Воинственное настроение и независимость Карла тревожили Екатерину, которую сын намеренно держал в стороне от этих планов. «Королева, моя мать, слишком робка», – доверительно сообщил он Петруччи 11 июня. Но в действительности, он просто боялся открыть эти планы Екатерине и предпочитал довести переговоры до того момента, когда она просто будет вынуждена дать свое согласие. Он приказал передать конкретные предложения Козимо. Со своей стороны великий герцог направил к нему чрезвычайного посла Альбертани, который явился в начале июля 1571 года в Монсо. Осторожный ответ Козимо был передан одному королю: начинать военные действия против Филиппа II – дело сложное и важное, поэтому нужно узнать мнение королевы-матери и императора, ставшего теперь близким родственником этих королей. Но Карла IX не смутил такой уклончивый ответ, и он повторил свое предложение о вмешательстве.
Успех предстоящего вторжения, о котором Екатерина пока еще не знала, целиком зависел от участия Англии. А для того чтобы этого добиться, имелся простой способ – объединить Францию и Англию с помощью брака герцога Анжуйского и Елизаветы. Инициативу возобновить эти переговоры взяла на себя именно королева-мать. Она полагала, что ей удалось доказать своему сыну все преимущества этого брака: союз с английским престолом принесет ему «дружбу германских князей и поможет добраться до Империи и завоевать Нидерланды».

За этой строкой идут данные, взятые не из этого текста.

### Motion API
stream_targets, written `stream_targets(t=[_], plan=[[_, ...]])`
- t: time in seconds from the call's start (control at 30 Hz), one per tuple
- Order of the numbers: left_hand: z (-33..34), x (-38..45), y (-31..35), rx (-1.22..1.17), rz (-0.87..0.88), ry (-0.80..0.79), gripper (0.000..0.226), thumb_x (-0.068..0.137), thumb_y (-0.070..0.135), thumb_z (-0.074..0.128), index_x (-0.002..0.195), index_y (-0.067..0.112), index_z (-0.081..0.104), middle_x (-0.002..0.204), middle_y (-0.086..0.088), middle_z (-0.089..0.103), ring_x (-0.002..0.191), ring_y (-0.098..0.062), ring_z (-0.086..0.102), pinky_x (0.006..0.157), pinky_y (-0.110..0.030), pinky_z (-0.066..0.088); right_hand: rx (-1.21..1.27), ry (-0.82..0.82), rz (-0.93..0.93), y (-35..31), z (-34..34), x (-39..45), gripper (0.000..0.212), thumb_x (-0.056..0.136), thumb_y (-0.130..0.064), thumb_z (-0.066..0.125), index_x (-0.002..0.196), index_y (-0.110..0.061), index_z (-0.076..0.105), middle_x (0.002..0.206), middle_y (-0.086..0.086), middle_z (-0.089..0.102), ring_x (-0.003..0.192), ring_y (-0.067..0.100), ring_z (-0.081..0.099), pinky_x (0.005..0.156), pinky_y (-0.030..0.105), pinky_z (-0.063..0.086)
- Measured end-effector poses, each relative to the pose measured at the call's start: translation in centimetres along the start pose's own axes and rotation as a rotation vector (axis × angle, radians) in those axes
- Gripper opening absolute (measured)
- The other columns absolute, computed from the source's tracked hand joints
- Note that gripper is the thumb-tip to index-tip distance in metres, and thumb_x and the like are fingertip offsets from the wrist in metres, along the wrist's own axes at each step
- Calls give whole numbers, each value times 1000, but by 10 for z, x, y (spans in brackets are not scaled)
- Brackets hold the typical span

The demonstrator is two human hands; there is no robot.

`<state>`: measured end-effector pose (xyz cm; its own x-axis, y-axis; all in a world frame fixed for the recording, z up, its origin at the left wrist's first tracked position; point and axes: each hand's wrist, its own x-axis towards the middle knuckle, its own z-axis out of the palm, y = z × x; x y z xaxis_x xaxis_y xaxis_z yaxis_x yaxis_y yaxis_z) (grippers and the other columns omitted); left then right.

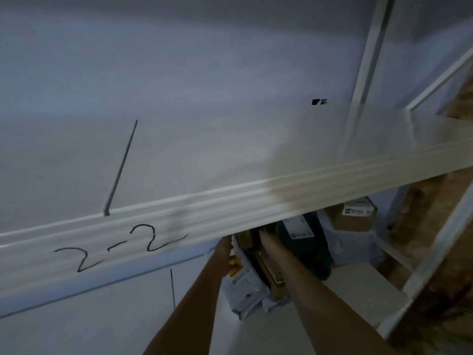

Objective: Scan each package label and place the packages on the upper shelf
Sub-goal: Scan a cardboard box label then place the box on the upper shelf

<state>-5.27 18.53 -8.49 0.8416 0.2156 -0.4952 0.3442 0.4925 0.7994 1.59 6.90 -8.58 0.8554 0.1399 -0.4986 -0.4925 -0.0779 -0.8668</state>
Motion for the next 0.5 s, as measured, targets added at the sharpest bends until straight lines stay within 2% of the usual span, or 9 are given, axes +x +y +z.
stream_targets(t=[0.03, 0.07, 0.17, 0.2, 0.23, 0.3, 0.37, 0.43, 0.5], plan=[[2, 5, -1, -19, 12, 10, 29, 106, 25, 40, 83, 15, 56, 76, -7, 56, 75, -21, 55, 72, -30, 49, -2, 10, 15, -1, 0, 10, 53, 109, -38, 35, 153, -11, 37, 147, 22, 49, 126, 38, 53, 98, 40, 52], [2, 11, -2, -27, 18, 9, 32, 106, 24, 37, 80, 15, 54, 77, -8, 50, 75, -20, 49, 71, -29, 44, -14, 18, 27, -1, -2, 18, 54, 107, -40, 39, 150, -7, 41, 144, 22, 51, 127, 38, 52, 105, 44, 47], [1, 25, -3, -60, 16, 26, 45, 106, 28, 36, 74, 14, 64, 69, -8, 65, 65, -18, 51, 60, -28, 41, -68, 11, 26, 2, -4, 35, 54, 106, -42, 40, 147, -7, 43, 141, 21, 53, 125, 37, 54, 102, 44, 48], [1, 30, -3, -29, 12, 37, 42, 105, 36, 38, 89, 16, 72, 86, -2, 71, 72, -18, 58, 64, -29, 46, -82, -2, 12, 2, -4, 39, 54, 106, -41, 41, 148, -7, 42, 140, 21, 53, 125, 37, 54, 100, 44, 48], [3, 30, -1, -8, 17, 49, 38, 103, 43, 41, 115, 18, 68, 114, 1, 65, 91, -18, 61, 78, -33, 49, -100, -15, -6, 0, -2, 41, 54, 105, -40, 44, 147, -7, 42, 138, 21, 54, 124, 37, 54, 100, 44, 48], [7, 39, 4, 46, 27, 84, 57, 99, 50, 46, 147, 20, 40, 151, -3, 38, 133, -26, 43, 109, -37, 36, -191, -38, -70, -7, 2, 44, 49, 103, -41, 47, 140, -9, 48, 122, 18, 60, 117, 35, 56, 103, 44, 49], [14, 52, 5, 70, 54, 64, 62, 98, 52, 46, 149, 17, 36, 147, -11, 43, 132, -28, 42, 105, -31, 38, -312, -76, -148, -10, 8, 48, 34, 102, -41, 49, 129, -19, 50, 113, 9, 54, 116, 32, 54, 104, 43, 46], [20, 60, 2, 68, 38, 43, 62, 98, 52, 44, 145, 12, 40, 126, -12, 55, 115, -27, 52, 87, -25, 48, -328, -89, -198, -7, 13, 55, 34, 104, -35, 46, 136, -22, 48, 126, 5, 53, 119, 26, 53, 100, 37, 44], [24, 66, -3, 81, 24, 27, 65, 98, 53, 43, 143, 7, 42, 126, -12, 55, 115, -28, 52, 92, -33, 46, -298, -55, -230, -2, 14, 57, 35, 104, -31, 44, 137, -18, 50, 121, 4, 56, 107, 19, 57, 78, 28, 45]])
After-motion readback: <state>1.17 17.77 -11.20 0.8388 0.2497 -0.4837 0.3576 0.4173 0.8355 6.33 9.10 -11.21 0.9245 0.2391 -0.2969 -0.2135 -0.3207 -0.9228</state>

В Лондон с двумя портретами Анжу для Елизаветы отправились капитан гвардейцев герцога Ларшан и доверенный человек Екатерины Кавальканти. Королеве понравились [210] большое достоинство претендента на ее руку и серьезная зрелость, приличествовавшая ее будущему супругу. Она заметила, что разница в возрасте не так уж важна; и чтобы доказать это, она себя несколько омолодила, сказав, что ей всего тридцать пять лет. Но так как она не собиралась разрешать герцогу отправлять католический культ, переговоры снова зашли в тупик. Карл IX обвинил в этом своего брата: «Вы постоянно говорите о вашей совести; но вы не признаетесь, что есть другая причина – духовенство предложило вам крупную сумму, желая оставить вас здесь как борца за дело католицизма». Эти резкие слова вызвали слезы у Анжу и его матери.
К этому времени сын, наконец, соизволил сообщить своей матери о решении помочь великому герцогу Флорентийскому в его ссоре с Габсбургами. Она одобрила его планы и написала Козимо, посоветовав ему заручиться поддержкой венецианцев. Предвидя возможный конфликт с испанцами, было бы неплохо нейтрализовать протестантов. Поэтому Екатерина попросила своего кузена убедить папу, что приезд адмирала де Колиньи ко двору нужен для объединения внутри страны. Позже она попросила его получить в Риме разрешение на брак ее дочери Маргариты с принцем Наваррским.
В августе соглашение, достигнутое с Колиньи и содержавшее десять статей, было подписано королевой и королем: после досрочного предоставления четырех безопасных городов адмирал и Конде снова были в милости при дворе. Король не хотел предпринимать никаких действий во Фландрии, не посоветовавшись с ним: он пригласил адмирала в Блуа. 12 сентября Колиньи туда приехал; его приветливо встретил Карл IX в апартаментах Екатерины – у нее была лихорадка и она не вставала с постели. Встреча королевы и того, кого еще так недавно преследовала ее ненависть, свелась к приветствиям в соответствии с этикетом.